→ What is required
Filter these entries so that only lines with the word "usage" remain.

Data excerpts
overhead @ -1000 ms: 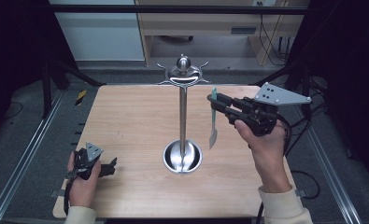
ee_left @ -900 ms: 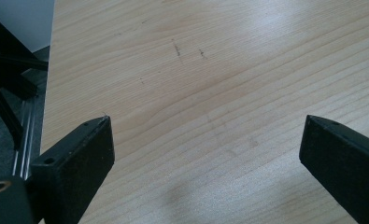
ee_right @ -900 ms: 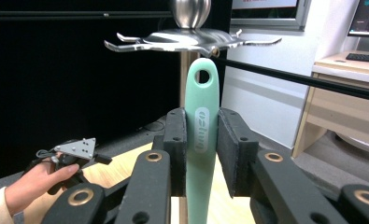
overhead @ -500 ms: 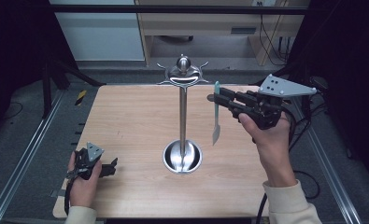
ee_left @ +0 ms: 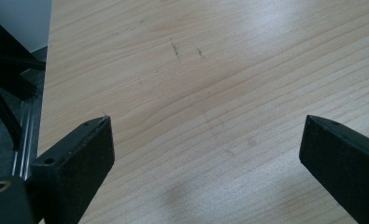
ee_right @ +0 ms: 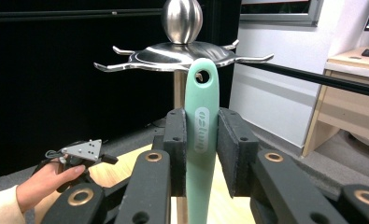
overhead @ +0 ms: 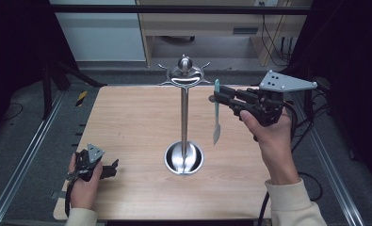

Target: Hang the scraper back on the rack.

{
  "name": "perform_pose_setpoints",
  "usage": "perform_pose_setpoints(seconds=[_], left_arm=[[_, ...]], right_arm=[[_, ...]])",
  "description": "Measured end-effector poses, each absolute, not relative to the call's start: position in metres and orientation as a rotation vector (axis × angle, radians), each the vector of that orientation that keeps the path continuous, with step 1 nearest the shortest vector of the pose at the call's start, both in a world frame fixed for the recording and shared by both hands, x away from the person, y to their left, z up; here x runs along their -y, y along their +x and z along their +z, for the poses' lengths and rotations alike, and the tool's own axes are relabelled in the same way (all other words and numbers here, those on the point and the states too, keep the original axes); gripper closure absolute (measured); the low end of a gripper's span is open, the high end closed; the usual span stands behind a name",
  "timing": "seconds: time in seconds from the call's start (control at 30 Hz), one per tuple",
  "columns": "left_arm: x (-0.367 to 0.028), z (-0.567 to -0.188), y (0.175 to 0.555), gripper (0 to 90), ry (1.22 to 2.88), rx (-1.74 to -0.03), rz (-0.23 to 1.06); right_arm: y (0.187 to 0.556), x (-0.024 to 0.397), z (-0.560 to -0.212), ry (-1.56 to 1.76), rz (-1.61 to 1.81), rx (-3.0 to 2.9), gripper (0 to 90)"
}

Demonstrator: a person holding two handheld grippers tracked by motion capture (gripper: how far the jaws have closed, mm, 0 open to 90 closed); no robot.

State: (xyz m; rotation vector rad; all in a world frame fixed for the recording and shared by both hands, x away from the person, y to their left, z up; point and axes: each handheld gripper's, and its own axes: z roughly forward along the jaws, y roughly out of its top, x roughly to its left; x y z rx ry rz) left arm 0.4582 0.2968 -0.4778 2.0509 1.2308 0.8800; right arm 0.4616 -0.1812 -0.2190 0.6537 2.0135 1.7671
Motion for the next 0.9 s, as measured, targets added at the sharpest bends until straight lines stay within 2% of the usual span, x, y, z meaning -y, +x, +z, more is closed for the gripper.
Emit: perform_pose_setpoints(seconds=[0.9], left_arm=[[-0.2973, -0.4773, 0.4582, 3.1, 2.047, -1.231, 0.881]], right_arm=[[0.4669, 0.1715, -0.2178, 0.649, 1.725, -2.062, 74.2]])
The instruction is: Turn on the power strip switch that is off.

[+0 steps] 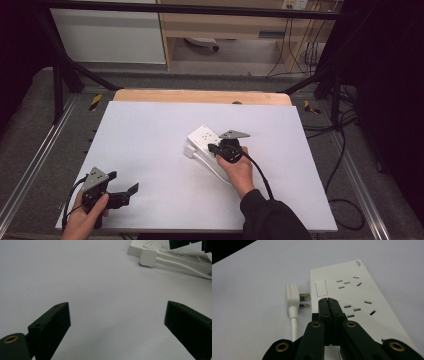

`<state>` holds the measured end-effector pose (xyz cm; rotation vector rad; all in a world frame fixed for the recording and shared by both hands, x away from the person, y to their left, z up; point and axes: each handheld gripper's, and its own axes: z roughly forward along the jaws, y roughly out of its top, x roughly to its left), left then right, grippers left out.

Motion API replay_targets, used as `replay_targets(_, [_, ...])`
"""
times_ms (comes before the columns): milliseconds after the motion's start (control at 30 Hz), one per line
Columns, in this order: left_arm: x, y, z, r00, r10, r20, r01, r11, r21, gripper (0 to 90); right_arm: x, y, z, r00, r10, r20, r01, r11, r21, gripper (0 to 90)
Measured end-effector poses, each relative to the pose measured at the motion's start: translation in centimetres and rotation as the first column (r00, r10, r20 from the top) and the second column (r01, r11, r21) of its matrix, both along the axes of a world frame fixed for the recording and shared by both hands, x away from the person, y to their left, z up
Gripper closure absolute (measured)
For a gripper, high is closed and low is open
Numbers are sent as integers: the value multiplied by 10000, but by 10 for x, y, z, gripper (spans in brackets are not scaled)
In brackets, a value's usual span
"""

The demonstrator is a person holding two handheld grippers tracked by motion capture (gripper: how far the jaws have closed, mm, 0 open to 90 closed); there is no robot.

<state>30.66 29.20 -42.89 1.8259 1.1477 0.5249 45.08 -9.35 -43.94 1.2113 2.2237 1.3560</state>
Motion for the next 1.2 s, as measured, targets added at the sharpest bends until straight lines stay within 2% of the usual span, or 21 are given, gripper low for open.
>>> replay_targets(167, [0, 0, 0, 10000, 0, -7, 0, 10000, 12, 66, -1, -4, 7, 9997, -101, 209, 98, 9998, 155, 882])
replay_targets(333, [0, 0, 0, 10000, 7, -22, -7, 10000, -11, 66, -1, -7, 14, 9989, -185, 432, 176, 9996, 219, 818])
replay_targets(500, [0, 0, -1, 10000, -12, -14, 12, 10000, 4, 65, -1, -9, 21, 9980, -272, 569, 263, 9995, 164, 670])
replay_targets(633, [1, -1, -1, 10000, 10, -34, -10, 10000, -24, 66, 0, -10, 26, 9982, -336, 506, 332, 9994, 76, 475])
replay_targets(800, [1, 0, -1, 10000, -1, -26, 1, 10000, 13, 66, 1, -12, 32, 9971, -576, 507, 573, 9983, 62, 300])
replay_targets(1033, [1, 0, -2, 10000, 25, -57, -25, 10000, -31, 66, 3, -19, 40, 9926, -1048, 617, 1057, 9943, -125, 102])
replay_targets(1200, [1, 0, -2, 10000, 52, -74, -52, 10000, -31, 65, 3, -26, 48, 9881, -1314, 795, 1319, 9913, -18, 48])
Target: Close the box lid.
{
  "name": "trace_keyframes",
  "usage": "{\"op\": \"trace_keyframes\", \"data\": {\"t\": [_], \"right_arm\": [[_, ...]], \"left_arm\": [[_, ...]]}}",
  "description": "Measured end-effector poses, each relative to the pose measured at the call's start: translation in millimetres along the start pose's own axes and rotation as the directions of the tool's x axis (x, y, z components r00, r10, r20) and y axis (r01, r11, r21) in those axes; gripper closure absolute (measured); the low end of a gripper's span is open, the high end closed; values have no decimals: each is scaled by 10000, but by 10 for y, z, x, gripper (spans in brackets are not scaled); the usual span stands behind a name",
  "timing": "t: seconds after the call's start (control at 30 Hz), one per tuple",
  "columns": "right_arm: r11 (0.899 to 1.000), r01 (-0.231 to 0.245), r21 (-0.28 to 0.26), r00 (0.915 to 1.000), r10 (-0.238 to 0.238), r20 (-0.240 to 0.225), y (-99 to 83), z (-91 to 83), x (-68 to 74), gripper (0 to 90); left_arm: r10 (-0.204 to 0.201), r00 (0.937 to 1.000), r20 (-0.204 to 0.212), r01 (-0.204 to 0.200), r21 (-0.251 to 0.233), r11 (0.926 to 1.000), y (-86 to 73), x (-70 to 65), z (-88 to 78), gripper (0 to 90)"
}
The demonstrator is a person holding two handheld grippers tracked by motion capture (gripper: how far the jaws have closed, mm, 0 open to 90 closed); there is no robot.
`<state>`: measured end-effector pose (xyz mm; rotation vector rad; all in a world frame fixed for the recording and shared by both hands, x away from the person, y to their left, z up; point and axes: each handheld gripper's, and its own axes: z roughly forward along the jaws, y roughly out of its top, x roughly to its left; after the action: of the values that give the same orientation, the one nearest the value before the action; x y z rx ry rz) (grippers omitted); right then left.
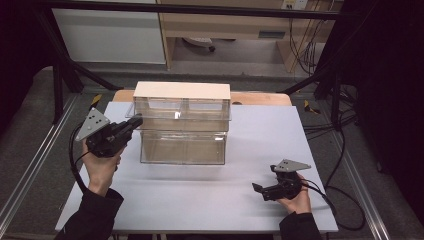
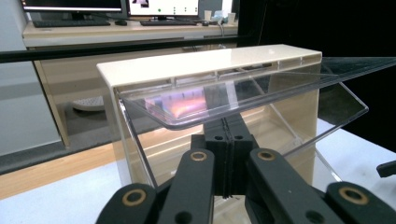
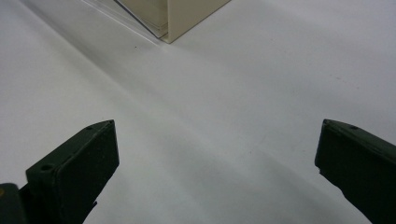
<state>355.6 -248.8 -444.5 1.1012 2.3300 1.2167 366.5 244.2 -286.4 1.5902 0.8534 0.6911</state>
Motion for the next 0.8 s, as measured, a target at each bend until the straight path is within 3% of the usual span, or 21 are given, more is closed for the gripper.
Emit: {"op": "trace_keyframes", "data": {"t": [0.47,0.8], "right_arm": [[10000,-18,-19,9999,19,151,-34,-29,-34,4],[10000,29,84,9999,-30,160,-47,-25,-34,4]], "left_arm": [[170,9999,5,-170,661,9977,-105,-6,-6,896],[145,9999,61,-150,845,9963,-149,-6,3,896]]}}
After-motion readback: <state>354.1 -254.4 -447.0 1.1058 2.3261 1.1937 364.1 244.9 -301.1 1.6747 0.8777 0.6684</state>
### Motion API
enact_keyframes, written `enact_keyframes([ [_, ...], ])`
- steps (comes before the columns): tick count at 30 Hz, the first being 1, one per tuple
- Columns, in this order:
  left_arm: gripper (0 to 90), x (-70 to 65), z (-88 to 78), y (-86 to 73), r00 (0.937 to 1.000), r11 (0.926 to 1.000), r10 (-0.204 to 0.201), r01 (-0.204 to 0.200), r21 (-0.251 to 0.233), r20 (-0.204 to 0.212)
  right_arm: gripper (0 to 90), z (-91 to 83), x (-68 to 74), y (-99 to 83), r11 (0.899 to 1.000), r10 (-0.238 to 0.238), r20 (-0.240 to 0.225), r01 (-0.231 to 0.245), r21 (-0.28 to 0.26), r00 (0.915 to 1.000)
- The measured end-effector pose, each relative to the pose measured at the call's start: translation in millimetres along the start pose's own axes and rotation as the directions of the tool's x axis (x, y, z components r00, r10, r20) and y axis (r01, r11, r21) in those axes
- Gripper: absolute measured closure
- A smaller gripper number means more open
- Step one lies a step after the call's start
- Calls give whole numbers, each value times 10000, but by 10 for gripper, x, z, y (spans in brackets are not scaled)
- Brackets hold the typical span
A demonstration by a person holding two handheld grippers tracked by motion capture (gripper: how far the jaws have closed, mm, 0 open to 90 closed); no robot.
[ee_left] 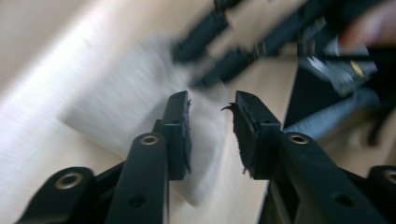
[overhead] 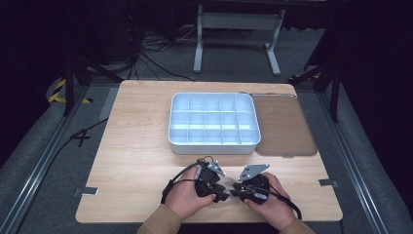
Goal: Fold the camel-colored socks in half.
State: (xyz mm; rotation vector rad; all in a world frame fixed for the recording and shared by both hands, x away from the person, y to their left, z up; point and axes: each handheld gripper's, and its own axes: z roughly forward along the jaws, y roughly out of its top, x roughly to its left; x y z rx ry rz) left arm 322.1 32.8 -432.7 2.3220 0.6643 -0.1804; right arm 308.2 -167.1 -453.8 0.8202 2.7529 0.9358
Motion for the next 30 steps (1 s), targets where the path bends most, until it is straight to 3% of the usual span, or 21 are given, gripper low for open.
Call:
enact_keyframes([
  [1,692,12,-9,8,9996,9987,4,-17,-504,-273,736,3,3,-7,10000,13,-37,-13,-49,10000],
  [3,703,36,-6,18,9954,9968,102,-176,-775,-956,737,8,8,-27,9999,-70,-19,69,-132,10000],
  [4,722,36,-6,18,9954,9968,102,-176,-775,-956,737,8,8,-27,9999,-70,-19,69,-132,10000],
  [5,722,59,21,17,9901,9974,252,-343,-641,-1384,737,7,12,-36,9998,-76,-1,76,-174,10000],
  [8,752,99,96,7,9821,9996,228,-250,-94,-1868,735,2,22,-60,9993,-190,73,192,-321,9998],
  [11,790,134,173,-18,9802,9998,96,-59,195,-1977,735,-13,48,-77,9983,-406,228,415,-418,9989],
  [14,825,164,173,-28,9804,9989,-354,406,227,-1940,759,-45,85,-77,9976,-609,401,621,-297,9973],
  [19,841,174,173,-40,9800,9978,-543,607,275,-1916,794,-52,76,-105,9992,-383,533,388,-89,9978],
  [25,829,169,136,-41,9799,9991,-390,414,82,-1956,822,-37,57,-109,9996,-286,515,290,-76,9983],
  [30,816,96,39,-41,9852,9997,-244,254,38,-1699,820,-39,45,-124,9998,-100,429,108,-174,9990],
])
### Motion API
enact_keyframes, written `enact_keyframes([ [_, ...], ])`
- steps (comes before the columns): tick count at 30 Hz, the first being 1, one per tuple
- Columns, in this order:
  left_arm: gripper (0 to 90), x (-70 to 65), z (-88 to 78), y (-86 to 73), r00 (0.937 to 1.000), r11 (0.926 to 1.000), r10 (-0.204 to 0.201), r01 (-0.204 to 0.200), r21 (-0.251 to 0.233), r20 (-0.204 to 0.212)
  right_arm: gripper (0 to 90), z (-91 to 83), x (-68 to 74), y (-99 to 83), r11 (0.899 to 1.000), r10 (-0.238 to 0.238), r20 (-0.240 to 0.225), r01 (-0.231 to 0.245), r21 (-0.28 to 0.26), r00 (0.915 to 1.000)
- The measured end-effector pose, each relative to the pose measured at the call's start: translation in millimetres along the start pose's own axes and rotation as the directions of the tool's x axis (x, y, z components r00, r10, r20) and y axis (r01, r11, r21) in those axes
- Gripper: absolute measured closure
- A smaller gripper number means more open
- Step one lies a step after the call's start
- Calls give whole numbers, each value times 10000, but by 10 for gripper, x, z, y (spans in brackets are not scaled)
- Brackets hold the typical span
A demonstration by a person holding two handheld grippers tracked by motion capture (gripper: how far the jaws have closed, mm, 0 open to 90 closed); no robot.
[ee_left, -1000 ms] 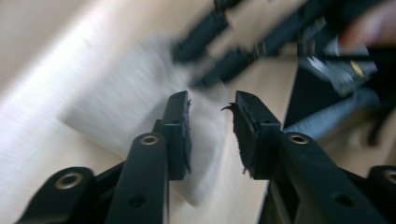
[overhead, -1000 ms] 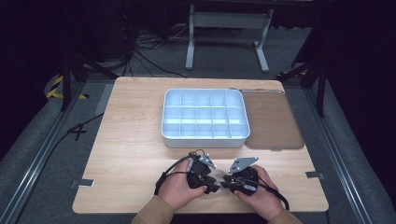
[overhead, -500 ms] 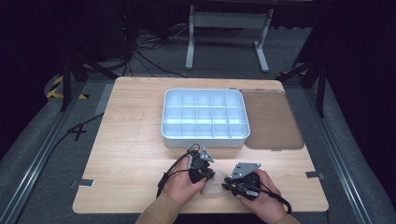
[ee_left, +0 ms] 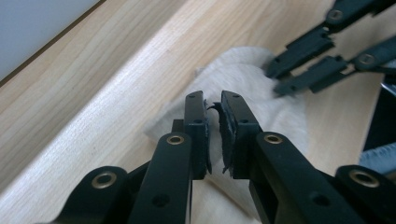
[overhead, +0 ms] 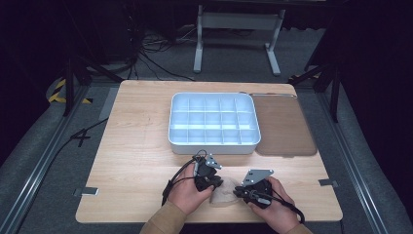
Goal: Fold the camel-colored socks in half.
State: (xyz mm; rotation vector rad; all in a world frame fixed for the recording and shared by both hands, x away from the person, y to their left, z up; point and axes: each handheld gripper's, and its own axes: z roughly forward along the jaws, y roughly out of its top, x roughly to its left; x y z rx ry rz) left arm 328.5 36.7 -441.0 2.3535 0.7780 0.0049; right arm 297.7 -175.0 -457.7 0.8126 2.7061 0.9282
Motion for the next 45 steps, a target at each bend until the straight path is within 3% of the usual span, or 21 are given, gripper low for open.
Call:
enact_keyframes([
  [6,840,-147,-107,-82,9988,9989,184,-204,427,460,804,-7,-11,5,9997,227,-113,-227,-11,9997],
  [8,839,-185,-71,-114,9961,9935,366,-449,1045,803,805,-6,-13,6,9998,191,-113,-191,-3,9998],
  [11,842,-174,23,-171,9951,9864,480,-608,1524,860,803,-5,-18,6,9999,171,-135,-171,2,9998],
  [16,850,-143,26,-193,9944,9880,299,-449,1475,1018,779,-4,-51,-8,9997,231,-40,-231,-127,9997],
  [18,851,-136,27,-196,9936,9882,342,-497,1448,1075,779,0,-72,-18,9991,375,-135,-378,-198,9992],
  [24,826,-135,-13,-178,9933,9876,447,-600,1452,1063,761,-5,-63,-9,9996,237,-31,-238,-182,9997],
  [39,729,-6,-232,-172,9987,9970,67,-106,768,507,736,-151,-54,40,9946,426,188,-406,-951,9989],
  [45,725,71,-254,-187,9997,9971,-217,227,732,-140,731,-147,-23,67,9904,610,24,-602,-1245,9981],
])
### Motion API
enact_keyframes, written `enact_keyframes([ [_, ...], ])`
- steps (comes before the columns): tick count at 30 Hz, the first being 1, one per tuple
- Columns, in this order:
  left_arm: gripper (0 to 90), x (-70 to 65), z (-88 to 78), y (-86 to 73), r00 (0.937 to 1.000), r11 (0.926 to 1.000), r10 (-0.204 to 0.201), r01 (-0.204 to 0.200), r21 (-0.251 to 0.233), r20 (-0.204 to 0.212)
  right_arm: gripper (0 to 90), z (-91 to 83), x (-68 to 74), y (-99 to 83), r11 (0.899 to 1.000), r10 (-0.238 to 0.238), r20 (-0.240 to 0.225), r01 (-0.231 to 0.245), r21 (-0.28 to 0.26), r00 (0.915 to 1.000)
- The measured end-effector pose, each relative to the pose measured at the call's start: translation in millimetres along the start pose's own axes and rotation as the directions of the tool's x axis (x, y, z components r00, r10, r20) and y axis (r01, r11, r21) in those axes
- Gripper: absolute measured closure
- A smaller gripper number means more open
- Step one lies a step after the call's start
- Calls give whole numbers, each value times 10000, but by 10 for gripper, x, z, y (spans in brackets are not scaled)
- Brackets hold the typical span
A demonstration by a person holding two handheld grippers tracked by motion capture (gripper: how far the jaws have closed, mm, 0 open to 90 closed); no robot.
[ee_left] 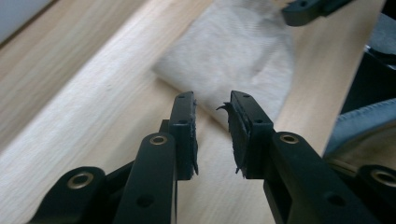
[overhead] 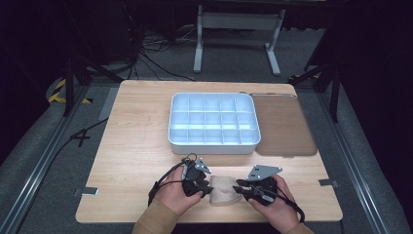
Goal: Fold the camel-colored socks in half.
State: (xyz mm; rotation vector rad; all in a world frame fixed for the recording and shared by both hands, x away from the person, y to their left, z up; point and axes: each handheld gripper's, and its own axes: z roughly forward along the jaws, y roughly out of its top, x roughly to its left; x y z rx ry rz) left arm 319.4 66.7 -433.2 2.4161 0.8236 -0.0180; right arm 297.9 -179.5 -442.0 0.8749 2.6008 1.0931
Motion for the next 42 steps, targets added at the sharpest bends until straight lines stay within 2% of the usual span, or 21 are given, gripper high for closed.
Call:
enact_keyframes([
  [7,747,60,15,-25,9990,9995,-320,319,-52,-324,770,68,34,45,9986,489,-332,-496,-207,9983],
  [13,765,75,105,-39,9989,9989,-261,276,368,-393,821,156,20,82,9953,917,-759,-938,-242,9929],
  [17,772,73,134,-47,9985,9981,-338,359,496,-421,845,244,29,60,9972,722,-472,-711,232,9963],
  [20,772,76,160,-46,9988,9982,-209,234,557,-447,846,304,29,30,9978,543,-311,-530,386,9980],
  [27,784,48,221,-29,9991,9977,-20,48,677,-421,856,319,31,24,9989,258,-251,-248,391,9994],
  [37,803,2,258,-1,9993,9983,261,-248,532,-251,856,317,50,23,9992,100,-160,-94,380,9998],
  [42,804,-29,230,18,9991,9990,425,-425,157,-12,852,315,61,26,9992,-18,-124,23,388,9999],
])
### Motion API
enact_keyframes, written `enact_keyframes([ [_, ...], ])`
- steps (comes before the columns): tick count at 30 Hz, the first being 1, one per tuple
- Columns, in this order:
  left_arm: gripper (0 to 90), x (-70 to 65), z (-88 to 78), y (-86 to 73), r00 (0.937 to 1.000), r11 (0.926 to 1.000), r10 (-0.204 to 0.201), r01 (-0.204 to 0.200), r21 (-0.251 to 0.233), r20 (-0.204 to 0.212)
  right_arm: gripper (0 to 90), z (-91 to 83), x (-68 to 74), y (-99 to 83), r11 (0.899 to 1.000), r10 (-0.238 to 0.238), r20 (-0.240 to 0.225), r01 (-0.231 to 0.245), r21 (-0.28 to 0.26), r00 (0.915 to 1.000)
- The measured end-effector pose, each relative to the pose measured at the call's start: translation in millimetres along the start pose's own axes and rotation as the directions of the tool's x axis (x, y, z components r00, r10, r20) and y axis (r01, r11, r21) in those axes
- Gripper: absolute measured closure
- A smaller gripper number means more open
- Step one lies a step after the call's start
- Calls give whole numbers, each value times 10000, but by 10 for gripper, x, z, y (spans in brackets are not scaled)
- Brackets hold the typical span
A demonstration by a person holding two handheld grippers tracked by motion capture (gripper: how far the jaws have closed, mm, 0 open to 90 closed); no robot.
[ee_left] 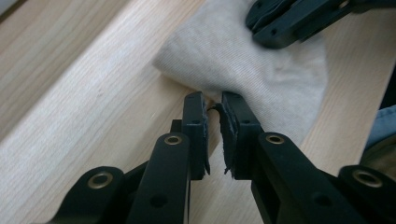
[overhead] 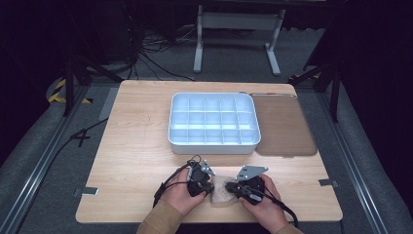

→ Answer below
  "usage": "perform_pose_setpoints(seconds=[_], left_arm=[[_, ...]], right_arm=[[_, ...]])",
  "usage": "{\"op\": \"trace_keyframes\", \"data\": {\"t\": [_], \"right_arm\": [[_, ...]], \"left_arm\": [[_, ...]]}}",

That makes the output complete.